Опережая события, скажем, что лишь после освобождения Александровки от оккупантов удалось установить, что эти люди оказались выходцами из немцев Поволжья и глубоко законспирированными немецкими агентами. Путешествуя по разным городам, Сахарова выясняла состояние и расположение воинских частей Красной армии и передавала сведения своему резиденту в Нальчике. Они спокойно ожидали прихода немцев и благополучно перенесли оккупацию. Так как немецкая разведка полагалась на надёжность их конспирации, то их и после отступления оставили в Александровке с прежним заданием. Открылась их деятельность случайно, и не без помощи Алёшкиной. В 1943 году, в период оккупации она случайно обнаружила, что Сахаровы отлично владеют немецким языком, а это для простых русских людей, какими они значились по всем имевшимся документам, казалось подозрительным. Но всё это было ещё впереди. Пока же Катя, её дети и большинство жителей станицы со страхом переживали обстрелы и бомбёжки, не гадая, будут ли они живы завтра, как и на что жить дальше.
Катя могла рассчитывать только на свою зарплату и аттестат мужа, с конца июля 1942 года ни того, ни другого не было. Военкомат в Майском прекратил своё существование ещё в июне: сперва переехал в Александровку, а в июле эвакуировался ещё дальше.
В конце октября выданный при расчёте и добытый при помощи Дуси Пряниной крахмал почти закончился. Муки не было совсем, куры неслись плохо, поросёнок хирел, овощи кончались. Основной огород уничтожили войска, а от маленького огородика возле дома толку было мало. Если даже фронт стабилизируется, и Александровка окажется в межфронтовой полосе, то семье Алёшкиных буквально придётся помирать с голоду. Денег не было, а на базарчике возле церкви торговки запрашивали такие цены, что даже страшно становилось. Вещей, на которые можно было бы хоть что-нибудь выменять, у Кати не имелось, всё было продано и проедено ещё в период учебы Бориса в Краснодаре.
Помогла акушерка Матрёна Васильевна, она приняла Катю на работу в роддом санитаркой. В связи с безвластием в станице санитарки — местные жительницы из роддома ушли, а человек, который бы ухаживал за роженицами, был совершенно необходим. Нужен был кто-то и для помощи самим старым сёстрам. Таким образом жена врача, бывшая заведующая отделом Крахмального завода Екатерина Петровна Алёшкина волею судьбы превратилась в санитарку и прислугу акушерки роддома.

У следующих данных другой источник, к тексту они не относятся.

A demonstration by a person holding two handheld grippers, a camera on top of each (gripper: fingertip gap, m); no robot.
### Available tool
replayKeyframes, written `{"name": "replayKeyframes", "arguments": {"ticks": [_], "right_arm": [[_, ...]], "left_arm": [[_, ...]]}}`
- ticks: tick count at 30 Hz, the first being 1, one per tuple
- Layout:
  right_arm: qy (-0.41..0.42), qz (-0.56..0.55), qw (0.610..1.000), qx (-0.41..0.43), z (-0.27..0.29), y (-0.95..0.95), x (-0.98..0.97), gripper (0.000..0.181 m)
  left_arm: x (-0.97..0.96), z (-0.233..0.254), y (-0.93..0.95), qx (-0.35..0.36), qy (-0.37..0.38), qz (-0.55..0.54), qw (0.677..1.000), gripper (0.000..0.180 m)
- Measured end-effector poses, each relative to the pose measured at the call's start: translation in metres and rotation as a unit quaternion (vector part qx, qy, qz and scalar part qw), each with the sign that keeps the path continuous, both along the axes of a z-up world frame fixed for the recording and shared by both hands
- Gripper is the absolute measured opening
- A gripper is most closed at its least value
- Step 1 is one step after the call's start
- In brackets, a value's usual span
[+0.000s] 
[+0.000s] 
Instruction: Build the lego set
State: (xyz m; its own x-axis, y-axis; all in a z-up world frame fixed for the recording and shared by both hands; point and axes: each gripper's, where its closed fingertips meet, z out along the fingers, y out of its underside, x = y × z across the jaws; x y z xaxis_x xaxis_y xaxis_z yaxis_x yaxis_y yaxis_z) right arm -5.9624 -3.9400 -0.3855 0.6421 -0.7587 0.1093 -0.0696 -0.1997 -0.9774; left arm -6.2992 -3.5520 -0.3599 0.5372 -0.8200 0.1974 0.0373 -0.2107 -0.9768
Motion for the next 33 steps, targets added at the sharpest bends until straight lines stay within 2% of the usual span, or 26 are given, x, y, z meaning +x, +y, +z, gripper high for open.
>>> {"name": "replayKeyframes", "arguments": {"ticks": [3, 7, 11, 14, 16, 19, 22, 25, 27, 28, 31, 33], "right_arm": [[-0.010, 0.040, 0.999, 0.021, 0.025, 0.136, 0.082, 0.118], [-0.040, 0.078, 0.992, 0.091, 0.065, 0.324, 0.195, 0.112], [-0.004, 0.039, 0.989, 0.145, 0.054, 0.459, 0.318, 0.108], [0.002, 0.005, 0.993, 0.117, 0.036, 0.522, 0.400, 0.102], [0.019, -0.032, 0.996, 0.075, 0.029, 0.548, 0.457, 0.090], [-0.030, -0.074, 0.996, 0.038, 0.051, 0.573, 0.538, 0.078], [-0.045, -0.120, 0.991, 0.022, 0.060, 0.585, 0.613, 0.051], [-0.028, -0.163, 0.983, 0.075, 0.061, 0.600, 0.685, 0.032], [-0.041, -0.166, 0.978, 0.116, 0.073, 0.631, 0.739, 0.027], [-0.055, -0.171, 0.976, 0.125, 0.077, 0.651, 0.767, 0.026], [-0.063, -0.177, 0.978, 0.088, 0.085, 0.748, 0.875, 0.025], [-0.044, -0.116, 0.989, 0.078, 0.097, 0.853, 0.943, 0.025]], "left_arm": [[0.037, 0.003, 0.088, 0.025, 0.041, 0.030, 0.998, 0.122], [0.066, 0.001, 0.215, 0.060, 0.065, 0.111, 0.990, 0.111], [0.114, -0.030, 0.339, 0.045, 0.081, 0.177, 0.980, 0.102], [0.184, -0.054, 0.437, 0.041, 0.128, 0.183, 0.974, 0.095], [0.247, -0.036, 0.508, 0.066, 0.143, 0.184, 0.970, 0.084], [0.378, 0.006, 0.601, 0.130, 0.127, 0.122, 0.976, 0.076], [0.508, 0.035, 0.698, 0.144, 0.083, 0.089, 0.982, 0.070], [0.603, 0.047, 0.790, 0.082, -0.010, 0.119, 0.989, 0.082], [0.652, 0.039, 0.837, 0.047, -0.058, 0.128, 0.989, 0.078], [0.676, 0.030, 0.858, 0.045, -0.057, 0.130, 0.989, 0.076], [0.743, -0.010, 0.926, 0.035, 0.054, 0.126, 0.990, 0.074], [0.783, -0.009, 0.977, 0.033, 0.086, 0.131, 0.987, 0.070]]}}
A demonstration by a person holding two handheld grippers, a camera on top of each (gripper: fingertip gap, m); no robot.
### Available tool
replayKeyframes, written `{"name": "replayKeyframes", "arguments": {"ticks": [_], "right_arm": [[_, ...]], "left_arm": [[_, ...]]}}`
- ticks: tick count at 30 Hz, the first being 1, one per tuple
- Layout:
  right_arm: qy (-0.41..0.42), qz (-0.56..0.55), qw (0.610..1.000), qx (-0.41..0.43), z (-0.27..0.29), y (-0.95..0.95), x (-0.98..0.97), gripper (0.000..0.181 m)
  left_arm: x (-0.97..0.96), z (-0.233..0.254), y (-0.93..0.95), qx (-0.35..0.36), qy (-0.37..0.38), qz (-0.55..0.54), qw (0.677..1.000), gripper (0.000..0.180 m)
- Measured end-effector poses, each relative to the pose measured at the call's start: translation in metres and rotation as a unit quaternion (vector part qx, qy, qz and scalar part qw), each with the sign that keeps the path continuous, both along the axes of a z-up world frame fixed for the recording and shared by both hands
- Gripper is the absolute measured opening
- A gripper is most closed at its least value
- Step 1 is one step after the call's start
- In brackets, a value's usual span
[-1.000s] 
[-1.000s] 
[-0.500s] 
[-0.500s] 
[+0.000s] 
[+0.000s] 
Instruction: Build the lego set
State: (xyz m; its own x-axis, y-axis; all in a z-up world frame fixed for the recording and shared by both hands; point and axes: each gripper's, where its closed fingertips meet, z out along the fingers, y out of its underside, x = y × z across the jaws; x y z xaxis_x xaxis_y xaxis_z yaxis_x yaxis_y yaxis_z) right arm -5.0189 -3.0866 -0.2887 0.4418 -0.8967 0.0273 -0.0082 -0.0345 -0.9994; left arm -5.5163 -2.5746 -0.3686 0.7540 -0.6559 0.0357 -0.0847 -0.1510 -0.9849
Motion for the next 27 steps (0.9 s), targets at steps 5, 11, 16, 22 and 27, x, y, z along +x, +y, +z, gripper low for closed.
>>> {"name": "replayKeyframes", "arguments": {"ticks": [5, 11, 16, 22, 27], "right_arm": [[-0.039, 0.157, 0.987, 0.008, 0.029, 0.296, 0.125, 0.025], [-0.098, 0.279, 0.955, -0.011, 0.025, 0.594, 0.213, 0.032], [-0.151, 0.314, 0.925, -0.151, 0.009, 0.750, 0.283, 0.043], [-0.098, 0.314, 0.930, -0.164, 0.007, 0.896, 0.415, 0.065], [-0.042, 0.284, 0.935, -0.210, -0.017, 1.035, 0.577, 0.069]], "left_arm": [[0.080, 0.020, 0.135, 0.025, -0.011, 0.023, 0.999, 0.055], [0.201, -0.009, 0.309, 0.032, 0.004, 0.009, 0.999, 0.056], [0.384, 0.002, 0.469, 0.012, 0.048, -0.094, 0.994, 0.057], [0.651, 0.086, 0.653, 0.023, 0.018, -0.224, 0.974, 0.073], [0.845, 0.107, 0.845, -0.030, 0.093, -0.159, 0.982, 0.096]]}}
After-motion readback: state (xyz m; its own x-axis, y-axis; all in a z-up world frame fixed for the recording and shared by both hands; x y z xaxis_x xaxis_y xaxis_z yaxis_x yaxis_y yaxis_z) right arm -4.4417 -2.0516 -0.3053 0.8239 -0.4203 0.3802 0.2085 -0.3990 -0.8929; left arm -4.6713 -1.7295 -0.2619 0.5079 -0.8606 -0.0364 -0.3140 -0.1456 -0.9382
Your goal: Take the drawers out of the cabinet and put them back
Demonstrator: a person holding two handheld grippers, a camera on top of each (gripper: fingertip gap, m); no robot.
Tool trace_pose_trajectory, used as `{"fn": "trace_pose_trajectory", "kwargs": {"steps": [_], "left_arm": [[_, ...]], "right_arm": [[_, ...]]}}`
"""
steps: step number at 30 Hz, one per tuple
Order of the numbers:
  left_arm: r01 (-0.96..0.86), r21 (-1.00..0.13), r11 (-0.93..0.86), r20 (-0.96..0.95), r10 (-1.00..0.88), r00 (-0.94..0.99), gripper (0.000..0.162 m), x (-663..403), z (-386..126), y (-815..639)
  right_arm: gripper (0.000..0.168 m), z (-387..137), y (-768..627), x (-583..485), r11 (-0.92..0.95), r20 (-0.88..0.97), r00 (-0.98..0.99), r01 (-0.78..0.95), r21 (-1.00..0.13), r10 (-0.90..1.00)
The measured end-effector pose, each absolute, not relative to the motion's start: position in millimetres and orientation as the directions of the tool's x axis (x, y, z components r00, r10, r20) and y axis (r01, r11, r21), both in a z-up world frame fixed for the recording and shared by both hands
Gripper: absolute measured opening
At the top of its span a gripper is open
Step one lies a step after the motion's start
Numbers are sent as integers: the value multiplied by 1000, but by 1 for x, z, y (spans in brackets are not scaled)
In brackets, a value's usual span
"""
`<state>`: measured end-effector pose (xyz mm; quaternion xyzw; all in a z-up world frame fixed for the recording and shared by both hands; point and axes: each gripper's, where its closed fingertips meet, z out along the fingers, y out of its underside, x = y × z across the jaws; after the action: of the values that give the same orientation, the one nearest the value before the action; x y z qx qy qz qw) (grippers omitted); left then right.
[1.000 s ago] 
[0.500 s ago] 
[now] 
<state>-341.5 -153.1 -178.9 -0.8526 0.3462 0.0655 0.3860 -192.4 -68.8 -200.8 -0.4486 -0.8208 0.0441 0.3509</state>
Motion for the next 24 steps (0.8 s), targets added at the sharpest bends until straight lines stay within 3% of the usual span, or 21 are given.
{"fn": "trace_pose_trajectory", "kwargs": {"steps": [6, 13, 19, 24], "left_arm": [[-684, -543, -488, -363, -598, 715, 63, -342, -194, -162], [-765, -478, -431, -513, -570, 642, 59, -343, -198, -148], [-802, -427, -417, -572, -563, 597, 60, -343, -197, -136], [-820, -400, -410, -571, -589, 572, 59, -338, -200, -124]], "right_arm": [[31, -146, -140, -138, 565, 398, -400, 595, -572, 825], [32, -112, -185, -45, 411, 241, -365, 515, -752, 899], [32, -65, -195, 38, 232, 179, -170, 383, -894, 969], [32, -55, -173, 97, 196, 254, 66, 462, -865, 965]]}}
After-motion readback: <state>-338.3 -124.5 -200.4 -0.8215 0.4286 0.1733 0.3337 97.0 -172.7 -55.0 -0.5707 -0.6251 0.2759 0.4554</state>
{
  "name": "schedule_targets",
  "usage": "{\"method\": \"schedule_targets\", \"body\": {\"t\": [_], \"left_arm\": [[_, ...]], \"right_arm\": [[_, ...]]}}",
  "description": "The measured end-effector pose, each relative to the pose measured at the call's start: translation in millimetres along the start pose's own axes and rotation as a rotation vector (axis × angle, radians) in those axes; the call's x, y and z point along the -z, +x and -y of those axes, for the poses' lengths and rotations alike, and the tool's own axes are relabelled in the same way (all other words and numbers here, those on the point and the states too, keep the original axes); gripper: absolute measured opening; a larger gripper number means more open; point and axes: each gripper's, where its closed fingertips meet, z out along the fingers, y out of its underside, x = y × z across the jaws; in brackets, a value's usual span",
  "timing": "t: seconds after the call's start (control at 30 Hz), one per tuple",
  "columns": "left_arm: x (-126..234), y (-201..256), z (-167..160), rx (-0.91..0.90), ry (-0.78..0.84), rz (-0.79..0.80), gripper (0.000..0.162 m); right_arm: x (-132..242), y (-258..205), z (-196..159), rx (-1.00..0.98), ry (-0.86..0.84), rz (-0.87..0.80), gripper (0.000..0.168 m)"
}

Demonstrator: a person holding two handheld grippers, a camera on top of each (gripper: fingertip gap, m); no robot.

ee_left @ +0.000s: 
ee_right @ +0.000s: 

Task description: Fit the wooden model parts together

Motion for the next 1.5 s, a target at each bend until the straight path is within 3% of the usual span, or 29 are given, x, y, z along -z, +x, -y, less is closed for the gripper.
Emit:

Эта работа давала хоть маленькую поддержку — роженицы за своё обслуживание в роддоме платили персоналу продуктами: мукой, мясом, картофелем, крупами. Кое-какая часть этих продуктов перепадала и Кате и служила единственным подспорьем для её семьи. Таким образом Алёшкины просуществовали до середины ноября. Работа в роддоме дала Катерине легальную возможность остаться в станице, что было необходимо. Когда выяснилось, что она не сумеет эвакуироваться из станицы из-за детей, районный отдел НКВД, с которым, как мы знаем, она была связана, поручил ей кое-какие секретные задания.
Однажды, вероятно, числа 10–12 ноября с вечера гремела особенно сильная перестрелка. Снаряды и мины почти беспрерывно шелестели и выли над головой и рвались то с одной, то с другой стороны станицы. Из-за Лезгинки слышалось всё усиливающееся урчание танков. С началом обстрела жители станицы попрятались в подвалах и щелях. Вместе с детьми забралась в свой окопчик и Катя. Так, под грохот этой канонады, они, тесно прижавшись друг к другу, укрывшись стареньким ватным одеялом, и заснули.